Oleh : Nelly, M.Pd.
Penyelenggaraan Pilkada Serentak 2020 yang telah diputuskan DPR, pemerintah dan penyelenggara pemilu tetap dilaksanakan pada 9 Desember mendatang. Sebanyak 738 bakal pasangan calon telah mendaftar Pilkada 2020 siap mengikuti pemilihan pemimpin. Kampanye pun telah digelar KPU dan seperti biasa, tiap paslon bergriliya mendatangi rakyat demi meraih simpati, tak lupa juga janji-janji telah disampaikan dengan topik seputar memberikan kesejahteraan untuk rakyat.
Anehnya, walau sudah berulang ditipu-tipu pesta demokrasi lima tahunan masyarakat masih memiliki harapan yang besar terhadap pemilihan kepala daerah (pilkada). Hampir rata-rata menginginkan dan berharap akan terjadinya perubahan ke arah yang lebih baik. Mereka ingin dengan pemimpin baru masyarakat menjadi lebih baik. Pendidikan serta keamanan terjamin, masyarakat pintar dan cerdas, biaya kebutuhan hidup terpenuhi dan tercukupi, keluarga sehat. dan perekonomian terjamin.

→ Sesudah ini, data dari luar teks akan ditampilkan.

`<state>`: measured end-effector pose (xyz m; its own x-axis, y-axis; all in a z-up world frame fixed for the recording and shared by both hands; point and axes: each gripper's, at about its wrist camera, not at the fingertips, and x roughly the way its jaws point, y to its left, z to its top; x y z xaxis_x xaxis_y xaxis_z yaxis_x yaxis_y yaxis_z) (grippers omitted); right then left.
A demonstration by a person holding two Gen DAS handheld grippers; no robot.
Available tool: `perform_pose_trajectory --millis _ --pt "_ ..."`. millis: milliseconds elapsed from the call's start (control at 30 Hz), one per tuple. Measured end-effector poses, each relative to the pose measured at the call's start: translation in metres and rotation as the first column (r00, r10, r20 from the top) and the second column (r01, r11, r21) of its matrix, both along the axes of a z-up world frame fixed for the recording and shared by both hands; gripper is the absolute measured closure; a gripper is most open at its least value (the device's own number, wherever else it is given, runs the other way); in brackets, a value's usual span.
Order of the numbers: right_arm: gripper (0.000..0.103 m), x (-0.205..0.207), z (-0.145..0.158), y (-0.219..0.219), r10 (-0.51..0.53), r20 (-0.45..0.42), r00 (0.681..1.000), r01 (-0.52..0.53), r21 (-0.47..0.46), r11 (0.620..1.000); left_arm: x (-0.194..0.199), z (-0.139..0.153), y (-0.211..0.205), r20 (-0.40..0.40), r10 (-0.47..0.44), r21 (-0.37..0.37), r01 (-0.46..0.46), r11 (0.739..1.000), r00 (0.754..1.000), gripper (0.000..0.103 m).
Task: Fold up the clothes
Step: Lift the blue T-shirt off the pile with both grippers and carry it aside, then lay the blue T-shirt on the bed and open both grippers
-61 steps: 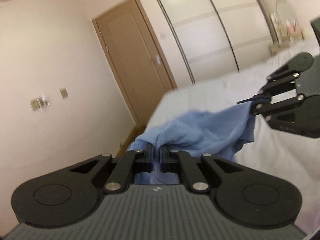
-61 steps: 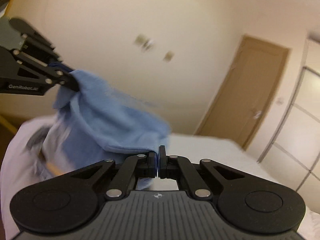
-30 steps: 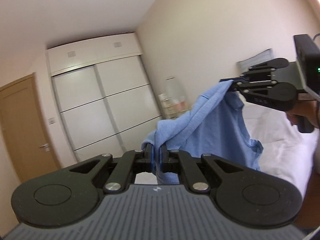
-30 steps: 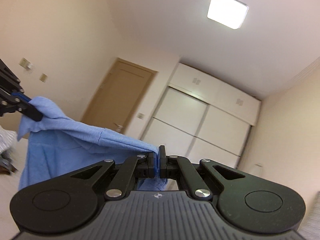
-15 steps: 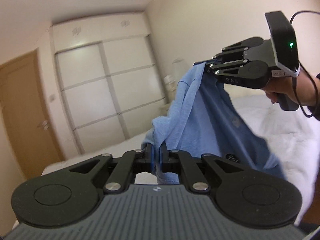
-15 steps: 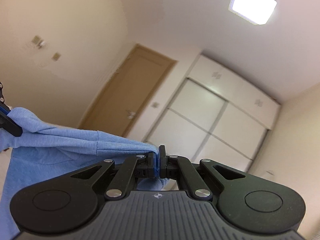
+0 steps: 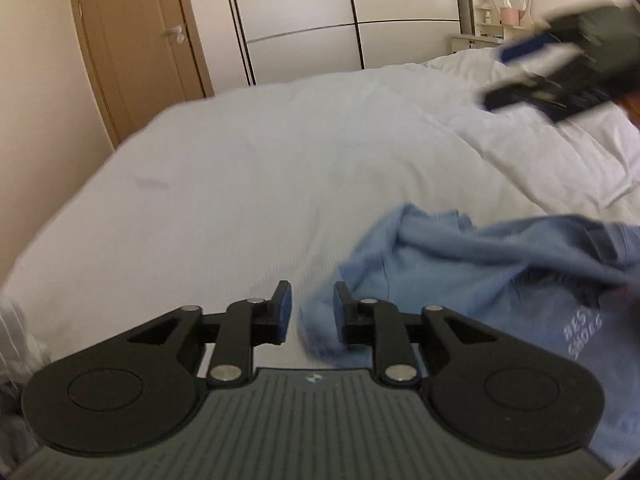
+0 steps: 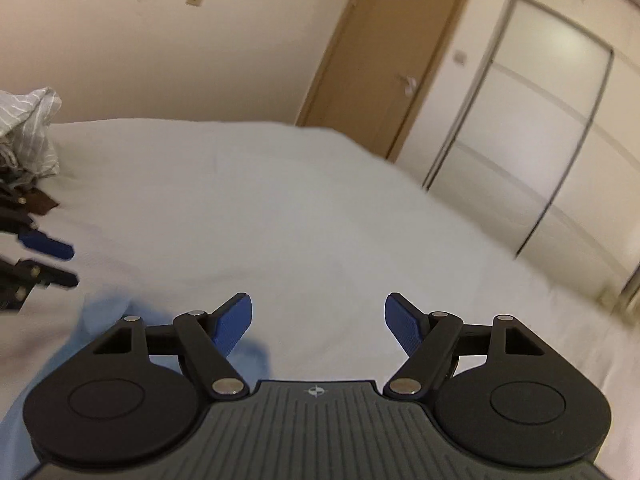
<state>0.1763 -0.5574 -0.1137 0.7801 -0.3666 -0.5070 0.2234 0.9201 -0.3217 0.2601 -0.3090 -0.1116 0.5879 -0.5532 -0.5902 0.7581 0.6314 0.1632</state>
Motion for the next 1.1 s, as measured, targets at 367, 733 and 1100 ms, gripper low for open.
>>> perform_pose_trajectory --millis 367,733,1100 --pt "0.029 -0.190 -0.040 0.019 -0.067 -0.113 0.991 0.083 0.150 0.985 -0.058 0.005 -0.009 -0.008 -0.167 -0.037 0.166 0.985 0.986 0.059" --pt "0.103 -0.172 -0.042 -0.032 -0.106 -0.158 0.982 0.131 0.157 0.979 -0.064 -0.005 -0.036 -0.016 -0.184 -0.026 0.184 0.983 0.983 0.059" --pt "0.039 -0.116 -0.032 -0.156 -0.505 -0.072 0.860 0.499 -0.085 0.863 -0.014 -0.019 -0.067 0.026 -0.126 -0.006 0.126 0.992 0.992 0.050"
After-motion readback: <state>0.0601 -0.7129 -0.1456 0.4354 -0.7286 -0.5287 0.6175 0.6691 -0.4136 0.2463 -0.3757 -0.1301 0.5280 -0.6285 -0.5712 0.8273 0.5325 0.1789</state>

Inilah faktanya, demokrasi memang berhasil menipu umat. Bayangkan saja demokrasi begitu dielu-elukan oleh umat, padahal sistem politik ini lahir dari sejarah kelam Barat yang sekular. Mirisnya lagi umat Muslim meyakini demokrasi sejalan dengan ajaran Islam. Walau terbukti hanya menyejahterakan para elit dan pengusaha, mirisnya demokrasi masih dipercaya mampu menyejahterakan rakyat banyak.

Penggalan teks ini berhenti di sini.